Running on the trails by my home in Helena, seeing the red forests destroyed by pine beetles or seeing sustained drought and increased wildfires, we feel the impacts of climate change.”


Baucus is referring to the recent breakout of pine beetles in Montana. These insects bore their way into pine tress and lay their eggs inside the tree; the larvae of the beetles feed off the bark and this eventually kills the trees. The beetles thrive in climates that are dryer and warmer than usual for that region, and this has led environmentalists to link the outbreaks in the Western United States and Canada to climate change; many have called it a climate change catastrophe.

However if we look at the history of outbreaks in the western mountain states, the climate change argument is on very shaky ground. Montana has been hit by pine beetle outbreaks on and off since the 1920s so this is nothing new for the state. An even earlier outbreak is documented from 1894 to 1908 in the Black Hills of South Dakota. Since Co2 concentrations were considerably lower around the turn of the century, it does not follow that a reduction in Co2 will eliminate the pine beetle problem.

According to a recent study done by the Colorado Forest Restoration Institute, these outbreaks should not be regarded as a crisis: “There is no evidence to support the idea that current levels of bark beetle or defoliator activity in Colorado’s lodgepole pine and spruce-fir forests are unnaturally high” and that “Historic photos and tree-ring evidence also document extensive insect outbreaks prior to the 20th century.”

Furthermore, there are more factors than just temperature which cause outbreaks of pine beetles. According to Dave Thom, a natural resources specialist with the Black Hills National Forest, the density of the forest is a major contributor,

“As the trees get more dense, they are less able to resist bark-beetle infestations. When you take increasingly dense trees and add the drought, the intersection causes weakened trees that are more susceptible to beetle attack. That phenomenon can happen regardless of a few degrees of change in climate, measured on a global scale.”

These experts reveal that current outbreaks are neither unusual nor preventable by a few degrees of global cooling.

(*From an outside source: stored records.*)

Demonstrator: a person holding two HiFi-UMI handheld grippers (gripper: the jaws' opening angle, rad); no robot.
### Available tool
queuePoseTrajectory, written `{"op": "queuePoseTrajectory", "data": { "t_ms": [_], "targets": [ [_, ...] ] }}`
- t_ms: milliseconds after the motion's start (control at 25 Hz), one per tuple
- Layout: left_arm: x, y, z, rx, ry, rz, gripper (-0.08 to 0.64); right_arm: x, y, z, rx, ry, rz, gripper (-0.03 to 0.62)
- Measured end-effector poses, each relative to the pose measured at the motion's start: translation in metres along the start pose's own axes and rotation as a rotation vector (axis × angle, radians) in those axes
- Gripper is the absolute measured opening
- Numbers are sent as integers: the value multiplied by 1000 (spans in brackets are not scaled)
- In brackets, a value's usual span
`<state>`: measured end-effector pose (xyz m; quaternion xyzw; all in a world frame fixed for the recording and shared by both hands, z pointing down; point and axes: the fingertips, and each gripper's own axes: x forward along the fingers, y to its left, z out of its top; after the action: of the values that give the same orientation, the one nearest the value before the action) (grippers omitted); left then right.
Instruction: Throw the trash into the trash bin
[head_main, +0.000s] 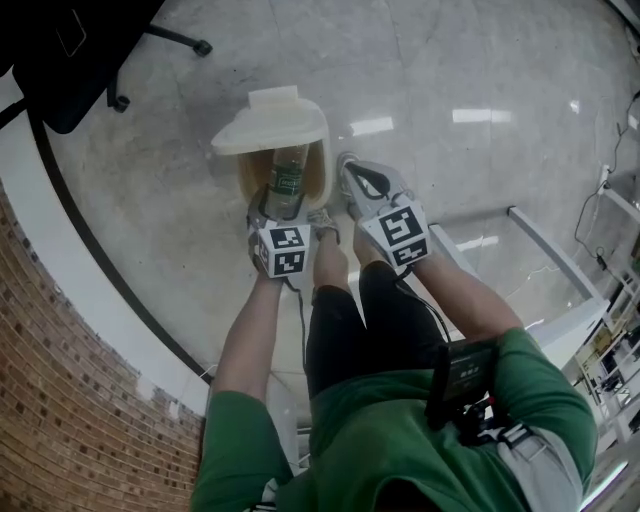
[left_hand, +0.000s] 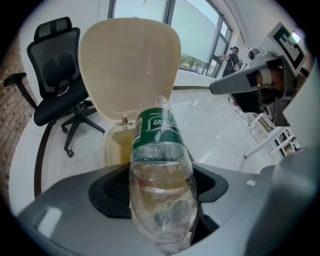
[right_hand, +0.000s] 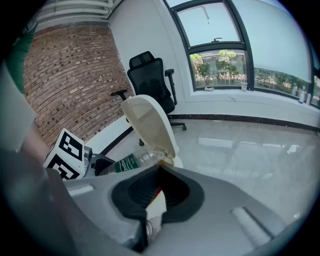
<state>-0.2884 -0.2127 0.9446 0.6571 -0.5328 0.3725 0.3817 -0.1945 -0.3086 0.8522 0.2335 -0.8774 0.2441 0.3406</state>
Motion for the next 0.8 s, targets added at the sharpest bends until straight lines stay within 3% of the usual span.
{"op": "queuePoseTrajectory", "data": {
  "t_ms": [800],
  "targets": [
    [61,15,-35,110,377,4,347,26,-21,-28,17,55,-4,3]
  ]
}}
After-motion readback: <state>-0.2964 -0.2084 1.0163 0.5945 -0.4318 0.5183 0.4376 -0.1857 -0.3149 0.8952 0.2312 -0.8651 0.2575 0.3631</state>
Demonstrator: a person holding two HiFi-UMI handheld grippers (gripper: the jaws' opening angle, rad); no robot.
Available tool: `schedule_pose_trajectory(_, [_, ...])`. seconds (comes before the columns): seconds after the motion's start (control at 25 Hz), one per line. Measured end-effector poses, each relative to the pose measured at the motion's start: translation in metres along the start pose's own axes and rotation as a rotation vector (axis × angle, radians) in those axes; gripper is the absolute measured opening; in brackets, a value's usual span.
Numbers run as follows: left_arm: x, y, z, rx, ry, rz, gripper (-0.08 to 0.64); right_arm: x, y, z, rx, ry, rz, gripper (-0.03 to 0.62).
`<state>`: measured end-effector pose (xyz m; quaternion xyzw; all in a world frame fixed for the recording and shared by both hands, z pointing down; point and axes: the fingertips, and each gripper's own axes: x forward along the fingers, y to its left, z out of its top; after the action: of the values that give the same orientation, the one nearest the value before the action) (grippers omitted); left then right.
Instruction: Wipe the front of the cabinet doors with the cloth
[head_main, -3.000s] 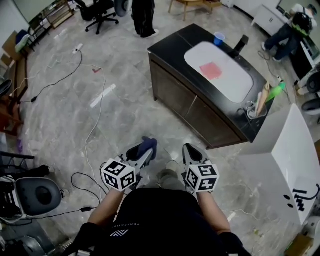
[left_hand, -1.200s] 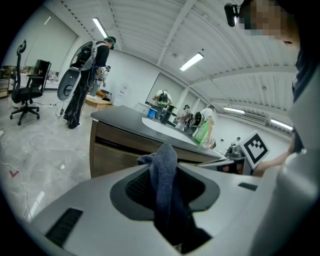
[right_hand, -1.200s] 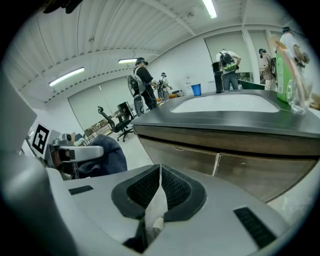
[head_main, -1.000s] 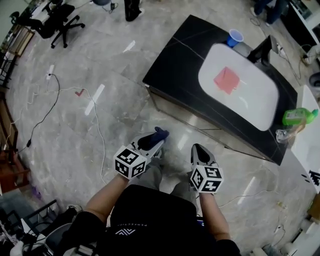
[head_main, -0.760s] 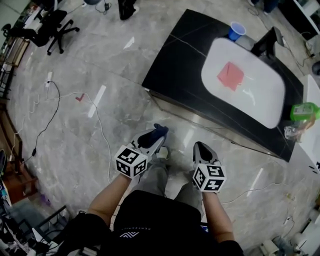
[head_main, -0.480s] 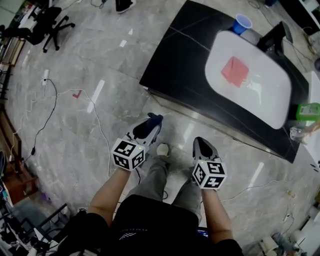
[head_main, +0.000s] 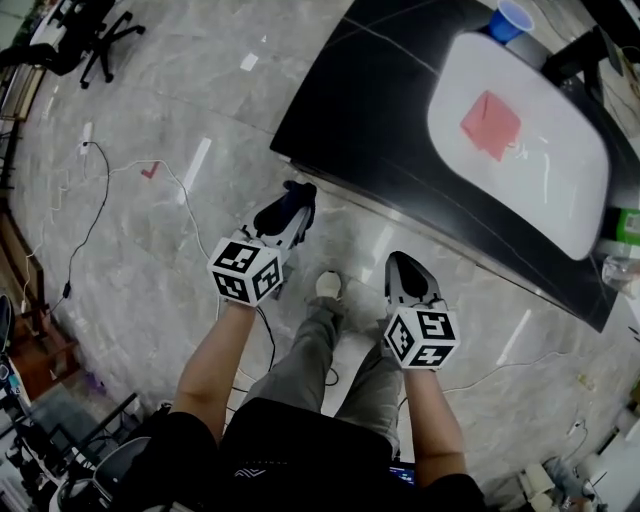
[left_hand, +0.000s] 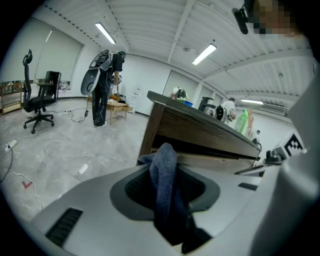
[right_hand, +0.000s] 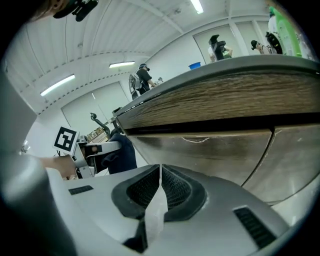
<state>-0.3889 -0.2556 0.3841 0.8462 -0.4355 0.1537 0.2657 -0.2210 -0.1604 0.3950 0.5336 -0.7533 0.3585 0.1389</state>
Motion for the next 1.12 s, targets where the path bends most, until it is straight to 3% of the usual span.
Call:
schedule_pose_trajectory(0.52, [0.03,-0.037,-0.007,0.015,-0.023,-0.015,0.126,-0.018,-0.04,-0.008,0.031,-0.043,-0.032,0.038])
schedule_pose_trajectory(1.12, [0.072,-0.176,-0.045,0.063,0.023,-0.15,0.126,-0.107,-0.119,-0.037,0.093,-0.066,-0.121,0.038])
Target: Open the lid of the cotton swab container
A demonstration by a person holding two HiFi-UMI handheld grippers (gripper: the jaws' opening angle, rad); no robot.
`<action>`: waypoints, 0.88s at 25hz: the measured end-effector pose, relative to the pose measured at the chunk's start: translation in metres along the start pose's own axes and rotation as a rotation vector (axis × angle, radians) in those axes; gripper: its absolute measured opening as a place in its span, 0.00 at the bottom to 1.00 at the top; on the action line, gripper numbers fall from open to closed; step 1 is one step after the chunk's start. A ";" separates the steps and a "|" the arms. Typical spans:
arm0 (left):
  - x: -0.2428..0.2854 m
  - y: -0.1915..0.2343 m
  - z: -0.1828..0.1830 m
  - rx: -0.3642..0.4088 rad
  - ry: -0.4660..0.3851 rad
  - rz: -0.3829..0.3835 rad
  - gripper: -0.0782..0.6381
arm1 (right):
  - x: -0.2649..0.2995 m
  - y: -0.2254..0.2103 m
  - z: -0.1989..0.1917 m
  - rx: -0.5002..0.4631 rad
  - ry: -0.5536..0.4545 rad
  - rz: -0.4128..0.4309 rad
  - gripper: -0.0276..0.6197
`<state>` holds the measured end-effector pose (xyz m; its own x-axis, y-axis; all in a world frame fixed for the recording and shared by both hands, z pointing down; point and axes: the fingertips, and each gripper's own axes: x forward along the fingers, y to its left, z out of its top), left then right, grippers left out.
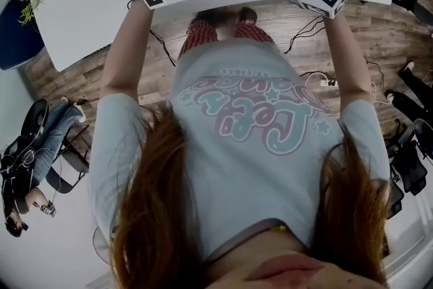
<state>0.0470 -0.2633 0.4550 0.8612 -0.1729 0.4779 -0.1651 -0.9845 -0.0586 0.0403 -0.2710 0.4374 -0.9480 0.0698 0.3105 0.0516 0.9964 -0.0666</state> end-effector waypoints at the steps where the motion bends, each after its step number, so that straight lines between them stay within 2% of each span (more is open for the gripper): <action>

So cap and trade legislation won’t kill the beetles but it will kill the economy of the Western states. According to Ben Lieberman, a Senior Analyst at the Heritage Foundation, many Western states will be hit the hard by cap and trade legislation because their economies rely heavily on energy production and agriculture—two industries that climate change legislation attacks:

Since farming is energy-intensive, that sector will be particularly hard-hit. Higher gasoline and diesel fuel costs, higher electricity costs, and higher natural gas-derived fertilizer costs all erode farm profits, which are expected to drop by 28 percent in 2012 and average 57 percent lower through 2035. […] The disproportionate burdens affect the West. Coal mining will be very hard-hit, so Montana and Wyoming and other coal-producing states will see this important sector of their economies shrink significantly. Western oil and natural gas producers will face higher costs as well. The promise of oil shale in Colorado, Utah, and Wyoming will never be realized under Waxman-Markey. As I mentioned, agriculture is hard-hit, and that particularly includes things common in parts of the West that are not well positioned to partially defray their costs by availing themselves of offsets, like ranching on federal lands, fruits and vegetables, and potatoes. And of course the long distances rural Westerners have to drive in the course of each day means that gasoline and diesel price increases hurt them more than other Americans.”

In light of this, let’s hope that the Obama Administration does not move forward with their plans to introduce the “pine beetle” of the American economy.